Brief: Wherever the line with "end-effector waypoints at" sits in the listing below, transcribe from it up to and including the line with "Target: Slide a", exactly, and leave the remaining lines out.
- - -
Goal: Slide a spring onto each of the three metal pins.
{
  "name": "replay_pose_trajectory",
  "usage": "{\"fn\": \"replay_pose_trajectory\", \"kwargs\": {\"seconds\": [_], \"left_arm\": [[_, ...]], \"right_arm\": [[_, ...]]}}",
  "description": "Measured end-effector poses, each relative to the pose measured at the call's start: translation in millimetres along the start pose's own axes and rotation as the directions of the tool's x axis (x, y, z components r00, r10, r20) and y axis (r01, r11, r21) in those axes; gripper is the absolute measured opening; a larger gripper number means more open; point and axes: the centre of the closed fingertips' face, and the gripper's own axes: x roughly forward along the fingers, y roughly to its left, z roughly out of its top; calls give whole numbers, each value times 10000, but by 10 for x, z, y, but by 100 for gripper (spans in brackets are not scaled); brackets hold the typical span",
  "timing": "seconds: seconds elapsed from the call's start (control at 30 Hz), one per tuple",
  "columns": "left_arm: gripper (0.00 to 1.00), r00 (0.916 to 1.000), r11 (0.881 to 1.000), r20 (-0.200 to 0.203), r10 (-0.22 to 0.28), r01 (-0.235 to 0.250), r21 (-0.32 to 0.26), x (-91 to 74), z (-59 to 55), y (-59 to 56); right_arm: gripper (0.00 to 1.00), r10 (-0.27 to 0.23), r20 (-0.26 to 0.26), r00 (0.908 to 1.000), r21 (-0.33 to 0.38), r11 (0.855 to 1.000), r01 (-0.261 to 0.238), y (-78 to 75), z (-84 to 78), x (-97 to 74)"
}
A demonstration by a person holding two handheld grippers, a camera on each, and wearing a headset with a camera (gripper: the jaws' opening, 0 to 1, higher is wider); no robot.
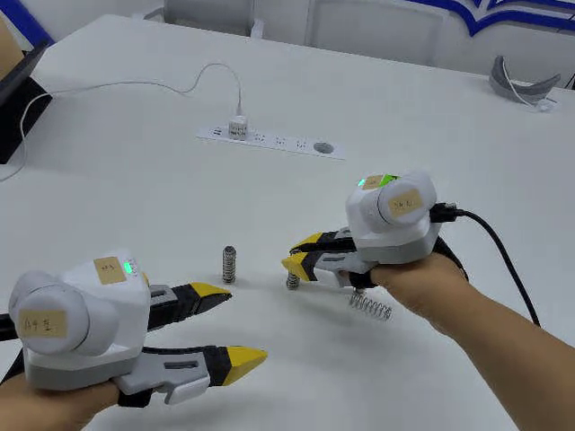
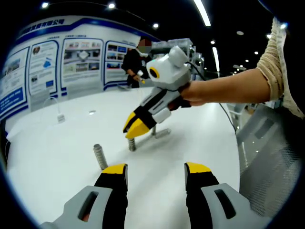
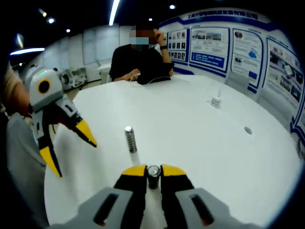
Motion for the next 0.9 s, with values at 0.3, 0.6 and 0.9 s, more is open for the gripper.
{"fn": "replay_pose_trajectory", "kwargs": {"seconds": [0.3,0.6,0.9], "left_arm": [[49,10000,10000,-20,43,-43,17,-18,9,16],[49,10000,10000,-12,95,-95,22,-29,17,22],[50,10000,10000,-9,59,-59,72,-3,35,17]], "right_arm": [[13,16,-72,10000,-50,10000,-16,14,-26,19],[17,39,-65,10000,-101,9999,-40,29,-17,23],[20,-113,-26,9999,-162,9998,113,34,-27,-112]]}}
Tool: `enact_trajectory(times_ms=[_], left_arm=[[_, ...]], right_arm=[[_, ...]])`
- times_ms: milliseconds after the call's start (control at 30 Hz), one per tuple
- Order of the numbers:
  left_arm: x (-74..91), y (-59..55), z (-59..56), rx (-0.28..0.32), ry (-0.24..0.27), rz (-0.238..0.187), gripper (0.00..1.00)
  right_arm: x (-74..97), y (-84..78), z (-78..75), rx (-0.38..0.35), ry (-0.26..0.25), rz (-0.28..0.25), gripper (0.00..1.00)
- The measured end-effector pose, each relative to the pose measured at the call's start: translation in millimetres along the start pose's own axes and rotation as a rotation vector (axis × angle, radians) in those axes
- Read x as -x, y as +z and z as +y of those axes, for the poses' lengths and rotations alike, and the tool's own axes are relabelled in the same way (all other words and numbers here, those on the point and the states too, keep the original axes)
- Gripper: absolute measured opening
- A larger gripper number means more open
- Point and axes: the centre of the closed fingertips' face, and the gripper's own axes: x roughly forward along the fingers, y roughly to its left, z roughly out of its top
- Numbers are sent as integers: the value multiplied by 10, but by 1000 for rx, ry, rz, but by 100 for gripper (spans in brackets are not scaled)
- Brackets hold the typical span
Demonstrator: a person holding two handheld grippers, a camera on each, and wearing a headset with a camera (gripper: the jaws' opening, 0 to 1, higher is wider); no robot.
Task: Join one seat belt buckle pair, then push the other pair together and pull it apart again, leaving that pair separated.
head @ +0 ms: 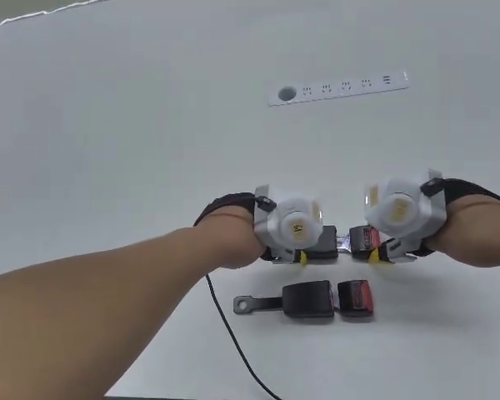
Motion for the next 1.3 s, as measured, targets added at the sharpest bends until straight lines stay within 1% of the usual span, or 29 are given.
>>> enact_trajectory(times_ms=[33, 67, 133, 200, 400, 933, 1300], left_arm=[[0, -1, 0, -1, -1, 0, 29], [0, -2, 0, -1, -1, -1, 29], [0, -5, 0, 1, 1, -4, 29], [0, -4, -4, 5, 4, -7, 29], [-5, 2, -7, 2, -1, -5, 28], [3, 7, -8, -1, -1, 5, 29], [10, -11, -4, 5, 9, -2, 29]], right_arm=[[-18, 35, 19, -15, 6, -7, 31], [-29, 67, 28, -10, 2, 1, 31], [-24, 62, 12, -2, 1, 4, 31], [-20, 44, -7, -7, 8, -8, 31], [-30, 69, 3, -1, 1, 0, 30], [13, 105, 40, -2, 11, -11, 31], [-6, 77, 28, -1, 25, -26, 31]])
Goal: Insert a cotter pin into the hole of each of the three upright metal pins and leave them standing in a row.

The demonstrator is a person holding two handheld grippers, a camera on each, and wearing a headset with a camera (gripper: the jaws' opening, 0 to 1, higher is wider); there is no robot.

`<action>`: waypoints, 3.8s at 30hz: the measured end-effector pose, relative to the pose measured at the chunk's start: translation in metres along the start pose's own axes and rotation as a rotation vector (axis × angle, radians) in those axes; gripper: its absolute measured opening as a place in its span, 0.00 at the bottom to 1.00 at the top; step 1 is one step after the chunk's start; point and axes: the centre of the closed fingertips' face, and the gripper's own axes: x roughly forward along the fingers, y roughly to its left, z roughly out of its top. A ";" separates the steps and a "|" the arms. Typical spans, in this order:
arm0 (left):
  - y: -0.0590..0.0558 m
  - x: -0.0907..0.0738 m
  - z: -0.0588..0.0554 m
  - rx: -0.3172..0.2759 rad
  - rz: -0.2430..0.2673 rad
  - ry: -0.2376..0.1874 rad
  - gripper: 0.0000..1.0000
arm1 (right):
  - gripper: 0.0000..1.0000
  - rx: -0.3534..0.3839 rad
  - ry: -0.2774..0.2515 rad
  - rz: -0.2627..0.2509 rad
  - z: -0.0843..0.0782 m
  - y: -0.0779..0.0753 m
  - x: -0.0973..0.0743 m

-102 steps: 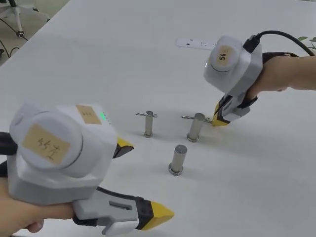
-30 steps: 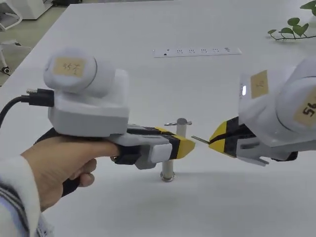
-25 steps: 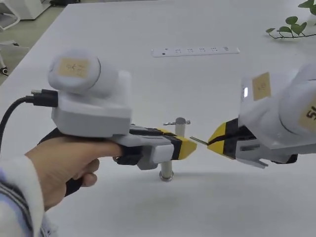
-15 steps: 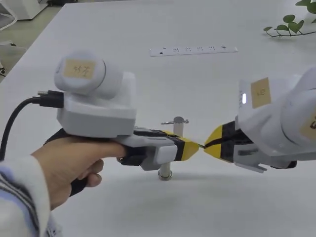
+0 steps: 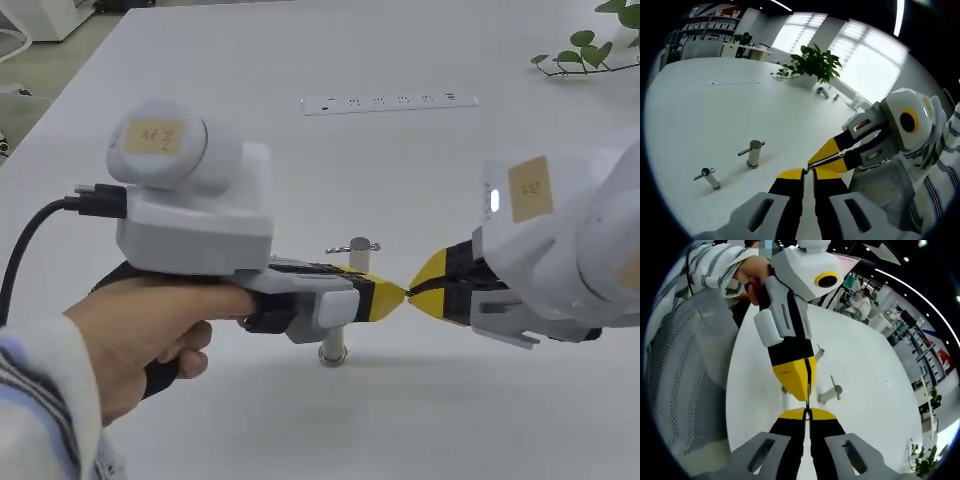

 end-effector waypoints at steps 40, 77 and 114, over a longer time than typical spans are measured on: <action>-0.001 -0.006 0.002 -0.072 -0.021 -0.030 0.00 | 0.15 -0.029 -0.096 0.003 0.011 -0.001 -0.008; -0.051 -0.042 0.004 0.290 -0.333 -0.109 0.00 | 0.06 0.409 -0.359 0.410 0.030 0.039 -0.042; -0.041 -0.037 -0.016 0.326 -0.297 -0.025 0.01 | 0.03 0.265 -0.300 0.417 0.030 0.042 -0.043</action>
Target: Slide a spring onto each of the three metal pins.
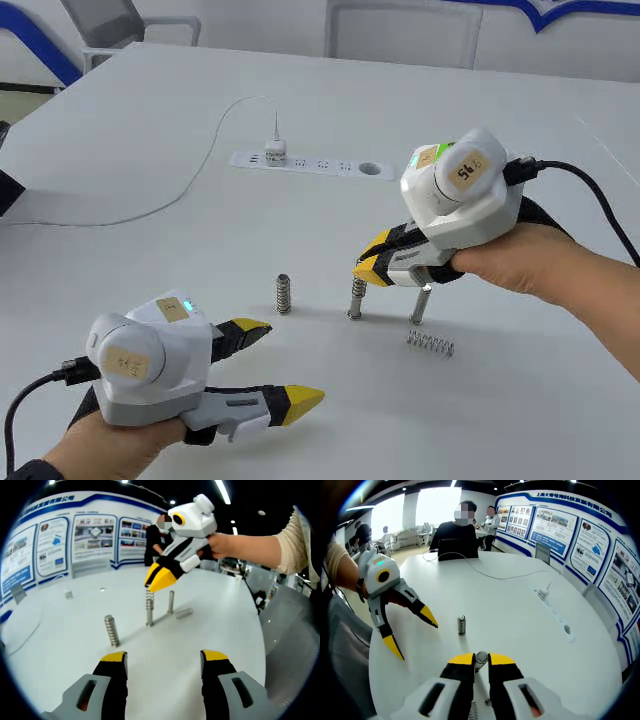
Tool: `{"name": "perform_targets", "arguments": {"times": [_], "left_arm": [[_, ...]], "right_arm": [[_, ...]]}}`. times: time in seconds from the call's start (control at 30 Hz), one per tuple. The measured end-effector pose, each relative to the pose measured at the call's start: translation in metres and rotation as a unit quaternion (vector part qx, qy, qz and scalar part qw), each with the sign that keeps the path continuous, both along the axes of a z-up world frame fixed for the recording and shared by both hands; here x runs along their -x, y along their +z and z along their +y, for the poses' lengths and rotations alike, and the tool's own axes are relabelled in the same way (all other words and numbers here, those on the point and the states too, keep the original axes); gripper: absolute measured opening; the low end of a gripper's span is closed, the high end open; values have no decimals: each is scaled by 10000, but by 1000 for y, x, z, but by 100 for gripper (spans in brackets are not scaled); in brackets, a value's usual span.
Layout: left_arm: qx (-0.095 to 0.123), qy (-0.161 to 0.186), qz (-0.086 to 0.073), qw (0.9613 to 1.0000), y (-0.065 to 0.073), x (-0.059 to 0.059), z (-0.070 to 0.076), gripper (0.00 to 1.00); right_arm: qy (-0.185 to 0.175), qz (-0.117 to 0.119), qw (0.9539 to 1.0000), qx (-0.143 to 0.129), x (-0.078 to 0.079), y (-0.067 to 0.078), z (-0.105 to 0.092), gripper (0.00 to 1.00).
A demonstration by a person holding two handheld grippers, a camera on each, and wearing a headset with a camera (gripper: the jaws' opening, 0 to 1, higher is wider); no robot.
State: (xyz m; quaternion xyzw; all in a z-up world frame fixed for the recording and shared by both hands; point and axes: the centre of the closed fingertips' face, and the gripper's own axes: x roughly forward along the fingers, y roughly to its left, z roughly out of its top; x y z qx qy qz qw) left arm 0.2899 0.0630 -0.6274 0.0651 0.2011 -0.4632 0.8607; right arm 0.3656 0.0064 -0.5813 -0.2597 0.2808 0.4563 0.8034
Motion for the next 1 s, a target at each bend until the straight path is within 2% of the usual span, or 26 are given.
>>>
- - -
Worked solution:
 end-effector waypoints at steps 40, 77 and 114, over a longer time than typical spans are measured on: <action>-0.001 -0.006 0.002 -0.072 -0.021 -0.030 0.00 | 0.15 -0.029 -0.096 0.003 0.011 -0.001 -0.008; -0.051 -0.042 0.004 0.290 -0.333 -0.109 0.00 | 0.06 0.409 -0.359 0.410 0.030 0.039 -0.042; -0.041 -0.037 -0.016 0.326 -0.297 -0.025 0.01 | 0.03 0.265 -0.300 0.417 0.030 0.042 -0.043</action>
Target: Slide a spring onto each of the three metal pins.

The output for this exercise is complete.